**What you will do**
Would you print the whole listing again, word for word?

**Raw data**

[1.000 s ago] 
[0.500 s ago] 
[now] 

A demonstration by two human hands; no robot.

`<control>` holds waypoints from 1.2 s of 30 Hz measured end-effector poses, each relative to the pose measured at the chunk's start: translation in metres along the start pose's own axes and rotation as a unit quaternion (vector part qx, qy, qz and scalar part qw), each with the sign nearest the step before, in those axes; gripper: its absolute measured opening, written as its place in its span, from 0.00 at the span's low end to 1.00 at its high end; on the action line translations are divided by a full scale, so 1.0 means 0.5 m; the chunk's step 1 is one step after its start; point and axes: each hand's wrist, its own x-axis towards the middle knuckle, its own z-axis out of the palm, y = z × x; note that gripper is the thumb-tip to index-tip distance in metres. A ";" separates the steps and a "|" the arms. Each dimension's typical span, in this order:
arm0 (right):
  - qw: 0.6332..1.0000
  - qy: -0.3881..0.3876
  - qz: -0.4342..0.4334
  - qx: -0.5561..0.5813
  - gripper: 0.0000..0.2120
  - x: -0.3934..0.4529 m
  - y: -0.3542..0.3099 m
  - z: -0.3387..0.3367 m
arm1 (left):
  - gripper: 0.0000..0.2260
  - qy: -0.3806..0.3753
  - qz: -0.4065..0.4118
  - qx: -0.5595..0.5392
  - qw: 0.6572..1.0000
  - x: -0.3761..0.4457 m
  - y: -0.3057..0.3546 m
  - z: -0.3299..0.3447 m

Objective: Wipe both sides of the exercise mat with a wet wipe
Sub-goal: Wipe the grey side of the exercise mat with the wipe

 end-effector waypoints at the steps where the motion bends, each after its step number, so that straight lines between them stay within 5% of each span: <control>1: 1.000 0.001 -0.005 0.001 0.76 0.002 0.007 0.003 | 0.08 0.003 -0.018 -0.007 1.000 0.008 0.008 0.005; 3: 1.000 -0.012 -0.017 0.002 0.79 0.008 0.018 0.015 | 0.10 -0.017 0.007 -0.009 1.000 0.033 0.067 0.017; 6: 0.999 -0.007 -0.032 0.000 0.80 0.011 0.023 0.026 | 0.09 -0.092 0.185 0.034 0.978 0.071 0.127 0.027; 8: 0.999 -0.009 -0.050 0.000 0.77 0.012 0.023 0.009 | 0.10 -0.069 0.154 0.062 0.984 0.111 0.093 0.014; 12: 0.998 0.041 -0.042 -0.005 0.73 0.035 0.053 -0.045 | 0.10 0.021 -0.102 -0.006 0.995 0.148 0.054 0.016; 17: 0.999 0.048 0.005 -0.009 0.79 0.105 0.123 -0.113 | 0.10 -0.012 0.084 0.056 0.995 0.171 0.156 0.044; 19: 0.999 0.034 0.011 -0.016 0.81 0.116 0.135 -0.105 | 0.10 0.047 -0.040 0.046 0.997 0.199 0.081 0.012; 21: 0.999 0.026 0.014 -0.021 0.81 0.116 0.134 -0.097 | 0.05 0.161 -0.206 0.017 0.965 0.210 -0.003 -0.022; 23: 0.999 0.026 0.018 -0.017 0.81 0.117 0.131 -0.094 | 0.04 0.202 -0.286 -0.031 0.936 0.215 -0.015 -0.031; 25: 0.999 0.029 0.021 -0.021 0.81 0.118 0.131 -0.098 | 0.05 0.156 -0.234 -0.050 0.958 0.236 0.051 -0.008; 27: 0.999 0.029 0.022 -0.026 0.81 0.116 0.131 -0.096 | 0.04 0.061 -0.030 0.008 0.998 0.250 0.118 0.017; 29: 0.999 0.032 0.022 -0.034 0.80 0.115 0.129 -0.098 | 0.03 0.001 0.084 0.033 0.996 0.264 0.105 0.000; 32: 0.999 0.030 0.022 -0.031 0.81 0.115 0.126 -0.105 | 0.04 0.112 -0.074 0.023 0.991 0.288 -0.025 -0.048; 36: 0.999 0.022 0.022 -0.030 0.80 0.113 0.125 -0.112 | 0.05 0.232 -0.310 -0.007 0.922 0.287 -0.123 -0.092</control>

**Expected output**
[1.000 s ago] 
[0.500 s ago] 
[now] 

A demonstration by two human hands; no robot.

`<control>` holds waypoints from 1.2 s of 30 Hz measured end-effector poses, each relative to the pose measured at the chunk's start: translation in metres along the start pose's own axes and rotation as a unit quaternion (vector part qx, qy, qz and scalar part qw), each with the sign nearest the step before, in those axes; gripper: its absolute measured opening, written as its place in its span, from 0.00 at the span's low end to 1.00 at its high end; on the action line translations are divided by a full scale, so 1.0 means 0.5 m; the chunk's step 1 is one step after its start; point and axes: each hand's wrist, its own x-axis towards the middle knuckle, its own z-axis out of the palm, y = z × x; note that gripper is the thumb-tip to index-tip distance in metres. A ";" separates the steps and a "|" the arms. Each dimension's typical span, in this order:
arm0 (right):
  - qw: 0.6332..1.0000
  - qy: -0.3881..0.3876
  - qz: -0.4342..0.4334
  - qx: -0.5561..0.5813
  - gripper: 0.0000..0.2120
  - x: -0.3934..0.4529 m
  - y: -0.3542..0.3099 m
  - z: -0.3387..0.3367 m
arm1 (left):
  - gripper: 0.0000..0.2260
  - qy: -0.3806..0.3753
  - qz: -0.4065..0.4118
  - qx: -0.5595..0.5392
  - qw: 0.6572..1.0000
  - x: -0.3761..0.4457 m
  - y: -0.3057..0.3546 m
  - z: -0.3299..0.3447 m

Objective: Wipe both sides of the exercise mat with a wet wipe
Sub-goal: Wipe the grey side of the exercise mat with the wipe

 end-effector waypoints at the steps where the motion bends, each after its step number, so that straight lines between them stay within 5% of each span: <control>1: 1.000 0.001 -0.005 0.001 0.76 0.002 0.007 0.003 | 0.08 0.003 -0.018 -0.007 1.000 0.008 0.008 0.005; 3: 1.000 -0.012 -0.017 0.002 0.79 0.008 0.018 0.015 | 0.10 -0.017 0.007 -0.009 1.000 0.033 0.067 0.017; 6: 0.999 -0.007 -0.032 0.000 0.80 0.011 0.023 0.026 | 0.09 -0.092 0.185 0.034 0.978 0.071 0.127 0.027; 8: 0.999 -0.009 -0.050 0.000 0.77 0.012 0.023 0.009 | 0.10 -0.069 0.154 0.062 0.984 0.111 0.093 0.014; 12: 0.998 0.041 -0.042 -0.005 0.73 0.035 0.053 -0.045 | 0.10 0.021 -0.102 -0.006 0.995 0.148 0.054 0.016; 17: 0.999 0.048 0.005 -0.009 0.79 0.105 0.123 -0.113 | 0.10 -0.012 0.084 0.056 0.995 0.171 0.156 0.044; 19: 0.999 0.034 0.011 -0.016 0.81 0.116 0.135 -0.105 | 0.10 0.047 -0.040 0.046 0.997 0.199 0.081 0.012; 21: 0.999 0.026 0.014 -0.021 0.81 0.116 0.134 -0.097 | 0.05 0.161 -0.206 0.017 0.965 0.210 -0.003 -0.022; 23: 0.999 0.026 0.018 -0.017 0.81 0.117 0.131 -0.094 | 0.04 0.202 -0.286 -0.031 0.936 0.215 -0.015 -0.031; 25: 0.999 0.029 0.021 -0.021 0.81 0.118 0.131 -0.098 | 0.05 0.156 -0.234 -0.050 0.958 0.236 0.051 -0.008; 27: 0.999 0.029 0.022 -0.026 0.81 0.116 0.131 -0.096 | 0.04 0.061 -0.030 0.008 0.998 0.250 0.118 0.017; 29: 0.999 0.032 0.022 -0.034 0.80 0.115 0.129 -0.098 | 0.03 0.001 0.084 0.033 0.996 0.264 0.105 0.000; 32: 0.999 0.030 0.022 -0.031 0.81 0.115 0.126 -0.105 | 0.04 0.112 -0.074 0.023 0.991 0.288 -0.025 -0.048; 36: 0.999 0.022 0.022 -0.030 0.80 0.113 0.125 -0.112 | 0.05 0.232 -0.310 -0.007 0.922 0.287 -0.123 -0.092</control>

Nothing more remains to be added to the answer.